WHAT THIS TASK INVOLVES: Copy the data that follows exactly as it is, excluding all pictures.

RECORDED INFORMATION:
***
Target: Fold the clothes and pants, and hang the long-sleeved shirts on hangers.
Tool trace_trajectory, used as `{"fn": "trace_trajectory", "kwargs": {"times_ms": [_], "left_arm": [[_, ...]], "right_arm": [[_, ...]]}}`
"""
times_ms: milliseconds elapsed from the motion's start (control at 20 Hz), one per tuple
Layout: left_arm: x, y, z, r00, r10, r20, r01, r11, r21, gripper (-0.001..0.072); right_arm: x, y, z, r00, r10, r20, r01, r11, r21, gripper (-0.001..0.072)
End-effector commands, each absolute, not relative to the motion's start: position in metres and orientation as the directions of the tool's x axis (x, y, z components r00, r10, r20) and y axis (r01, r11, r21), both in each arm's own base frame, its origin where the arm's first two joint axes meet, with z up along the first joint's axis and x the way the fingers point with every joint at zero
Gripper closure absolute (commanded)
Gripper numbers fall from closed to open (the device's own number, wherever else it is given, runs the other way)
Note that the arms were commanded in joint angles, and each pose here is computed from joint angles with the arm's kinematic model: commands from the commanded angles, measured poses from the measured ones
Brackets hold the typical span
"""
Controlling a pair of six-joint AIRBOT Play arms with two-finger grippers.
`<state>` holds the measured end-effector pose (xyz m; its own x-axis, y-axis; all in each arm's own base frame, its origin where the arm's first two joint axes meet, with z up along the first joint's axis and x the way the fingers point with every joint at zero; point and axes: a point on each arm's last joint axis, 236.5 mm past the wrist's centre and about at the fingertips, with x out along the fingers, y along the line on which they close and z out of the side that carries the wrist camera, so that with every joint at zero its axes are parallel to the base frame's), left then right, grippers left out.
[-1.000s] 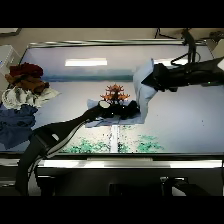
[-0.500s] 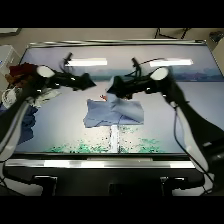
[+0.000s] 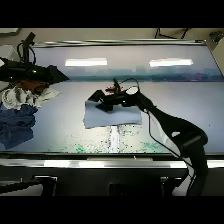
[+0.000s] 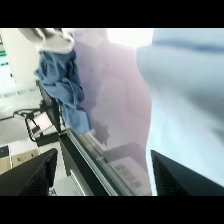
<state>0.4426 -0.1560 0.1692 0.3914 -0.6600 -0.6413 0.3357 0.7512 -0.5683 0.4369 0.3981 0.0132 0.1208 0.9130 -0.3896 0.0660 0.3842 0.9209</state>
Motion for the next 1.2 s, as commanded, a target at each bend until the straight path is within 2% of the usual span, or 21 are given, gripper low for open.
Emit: {"fn": "trace_trajectory", "kwargs": {"times_ms": [0,100,150,250,300,400,500,600,650,850,900,1000,1050,1150], "left_arm": [[0.438,-0.153,0.174,0.396,-0.654,-0.645,0.354,0.756,-0.55,0.0687],[0.438,-0.153,0.174,0.395,-0.654,-0.645,0.354,0.756,-0.551,0.0687],[0.438,-0.153,0.175,0.395,-0.655,-0.645,0.354,0.756,-0.551,0.0687],[0.437,-0.153,0.176,0.396,-0.655,-0.644,0.355,0.756,-0.55,0.0687],[0.437,-0.153,0.176,0.397,-0.655,-0.643,0.356,0.756,-0.55,0.0687],[0.437,-0.153,0.177,0.398,-0.655,-0.642,0.357,0.755,-0.549,0.0687],[0.434,-0.155,0.178,0.391,-0.658,-0.644,0.362,0.753,-0.55,0.0687],[0.428,-0.16,0.179,0.375,-0.664,-0.647,0.374,0.747,-0.55,0.0687],[0.426,-0.162,0.181,0.371,-0.667,-0.646,0.381,0.744,-0.549,0.0687],[0.42,-0.169,0.19,0.373,-0.677,-0.635,0.401,0.735,-0.548,0.0687],[0.419,-0.17,0.19,0.372,-0.678,-0.634,0.403,0.733,-0.548,0.0687],[0.419,-0.173,0.19,0.369,-0.68,-0.634,0.405,0.731,-0.549,0.0687],[0.419,-0.173,0.19,0.369,-0.68,-0.633,0.406,0.731,-0.549,0.0687],[0.419,-0.171,0.19,0.371,-0.678,-0.634,0.403,0.733,-0.548,0.0687]], "right_arm": [[0.47,0.313,0.033,0.187,0.878,-0.44,0.023,0.444,0.896,0.0038],[0.479,0.222,0.02,0.215,0.771,-0.6,0.078,0.599,0.797,0.004],[0.471,0.171,0.001,0.181,0.69,-0.701,0.148,0.685,0.713,0.005],[0.433,0.095,-0.039,0.027,0.547,-0.837,0.257,0.805,0.534,0.0049],[0.416,0.08,-0.054,-0.041,0.524,-0.85,0.286,0.822,0.493,0.0049],[0.4,0.088,-0.075,-0.09,0.581,-0.809,0.296,0.791,0.535,0.0051],[0.402,0.125,-0.083,-0.071,0.694,-0.717,0.241,0.709,0.663,0.0051],[0.406,0.14,-0.093,-0.066,0.721,-0.689,0.211,0.685,0.697,0.0063],[0.409,0.141,-0.098,-0.056,0.722,-0.689,0.22,0.682,0.697,0.0113],[0.412,0.146,-0.099,-0.049,0.74,-0.671,0.191,0.666,0.721,0.0181],[0.41,0.149,-0.096,-0.059,0.755,-0.653,0.182,0.651,0.737,0.0225],[0.406,0.156,-0.09,-0.076,0.783,-0.617,0.149,0.621,0.769,0.037],[0.403,0.16,-0.085,-0.087,0.8,-0.593,0.121,0.6,0.791,0.0524],[0.402,0.164,-0.075,-0.097,0.823,-0.559,0.085,0.567,0.819,0.0666]]}}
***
SOLUTION FOR THIS PROBLEM:
Target: Fold the clothes and pants, and hang the long-sleeved shirts on hangers.
Tool trace_trajectory, used as `{"fn": "trace_trajectory", "kwargs": {"times_ms": [_], "left_arm": [[_, ...]], "right_arm": [[_, ...]]}}`
"""
times_ms: milliseconds elapsed from the motion's start (control at 20 Hz), one per tuple
Layout: left_arm: x, y, z, r00, r10, r20, r01, r11, r21, gripper (-0.001..0.072); right_arm: x, y, z, r00, r10, r20, r01, r11, r21, gripper (-0.001..0.072)
End-effector commands, each absolute, not relative to the motion's start: position in metres and orientation as the directions of the tool's x axis (x, y, z components r00, r10, r20) and y axis (r01, r11, r21), both in each arm's own base frame, its origin where the arm's first two joint axes meet, with z up along the first joint's axis and x the way the fingers point with every joint at zero
Gripper closure absolute (commanded)
Gripper numbers fall from closed to open (the device's own number, wherever else it is given, runs the other way)
Note that the arms were commanded in joint angles, and each pose here is computed from joint angles with the arm's kinematic model: commands from the commanded angles, measured poses from the measured ones
Brackets hold the typical span
"""
Controlling a pair of six-joint AIRBOT Play arms with two-finger grippers.
`<state>` holds the measured end-effector pose (xyz m; its own x-axis, y-axis; all in each arm's own base frame, its origin where the arm's first two joint axes meet, with z up along the first joint's axis and x the way the fingers point with every joint at zero; point and axes: a point on each arm's last joint axis, 236.5 mm past the wrist's centre and about at the fingertips, with x out along the fingers, y along the line on which they close and z out of the side that carries the wrist camera, so that with every joint at zero its axes are parallel to the base frame's), left then right, grippers left out.
[-1.000s] 
[-0.500s] 
[+0.000s] 
[+0.000s] 
<state>0.4426 -0.1560 0.1692 0.3914 -0.6600 -0.6413 0.3357 0.7512 -0.5683 0.4369 0.3981 0.0132 0.1208 0.9130 -0.3896 0.0660 0.3842 0.9209</state>
Motion for the next 1.2 s, as commanded, a target at each bend until the straight path is within 2% of the usual span, or 21 are given, gripper low for open.
Emit: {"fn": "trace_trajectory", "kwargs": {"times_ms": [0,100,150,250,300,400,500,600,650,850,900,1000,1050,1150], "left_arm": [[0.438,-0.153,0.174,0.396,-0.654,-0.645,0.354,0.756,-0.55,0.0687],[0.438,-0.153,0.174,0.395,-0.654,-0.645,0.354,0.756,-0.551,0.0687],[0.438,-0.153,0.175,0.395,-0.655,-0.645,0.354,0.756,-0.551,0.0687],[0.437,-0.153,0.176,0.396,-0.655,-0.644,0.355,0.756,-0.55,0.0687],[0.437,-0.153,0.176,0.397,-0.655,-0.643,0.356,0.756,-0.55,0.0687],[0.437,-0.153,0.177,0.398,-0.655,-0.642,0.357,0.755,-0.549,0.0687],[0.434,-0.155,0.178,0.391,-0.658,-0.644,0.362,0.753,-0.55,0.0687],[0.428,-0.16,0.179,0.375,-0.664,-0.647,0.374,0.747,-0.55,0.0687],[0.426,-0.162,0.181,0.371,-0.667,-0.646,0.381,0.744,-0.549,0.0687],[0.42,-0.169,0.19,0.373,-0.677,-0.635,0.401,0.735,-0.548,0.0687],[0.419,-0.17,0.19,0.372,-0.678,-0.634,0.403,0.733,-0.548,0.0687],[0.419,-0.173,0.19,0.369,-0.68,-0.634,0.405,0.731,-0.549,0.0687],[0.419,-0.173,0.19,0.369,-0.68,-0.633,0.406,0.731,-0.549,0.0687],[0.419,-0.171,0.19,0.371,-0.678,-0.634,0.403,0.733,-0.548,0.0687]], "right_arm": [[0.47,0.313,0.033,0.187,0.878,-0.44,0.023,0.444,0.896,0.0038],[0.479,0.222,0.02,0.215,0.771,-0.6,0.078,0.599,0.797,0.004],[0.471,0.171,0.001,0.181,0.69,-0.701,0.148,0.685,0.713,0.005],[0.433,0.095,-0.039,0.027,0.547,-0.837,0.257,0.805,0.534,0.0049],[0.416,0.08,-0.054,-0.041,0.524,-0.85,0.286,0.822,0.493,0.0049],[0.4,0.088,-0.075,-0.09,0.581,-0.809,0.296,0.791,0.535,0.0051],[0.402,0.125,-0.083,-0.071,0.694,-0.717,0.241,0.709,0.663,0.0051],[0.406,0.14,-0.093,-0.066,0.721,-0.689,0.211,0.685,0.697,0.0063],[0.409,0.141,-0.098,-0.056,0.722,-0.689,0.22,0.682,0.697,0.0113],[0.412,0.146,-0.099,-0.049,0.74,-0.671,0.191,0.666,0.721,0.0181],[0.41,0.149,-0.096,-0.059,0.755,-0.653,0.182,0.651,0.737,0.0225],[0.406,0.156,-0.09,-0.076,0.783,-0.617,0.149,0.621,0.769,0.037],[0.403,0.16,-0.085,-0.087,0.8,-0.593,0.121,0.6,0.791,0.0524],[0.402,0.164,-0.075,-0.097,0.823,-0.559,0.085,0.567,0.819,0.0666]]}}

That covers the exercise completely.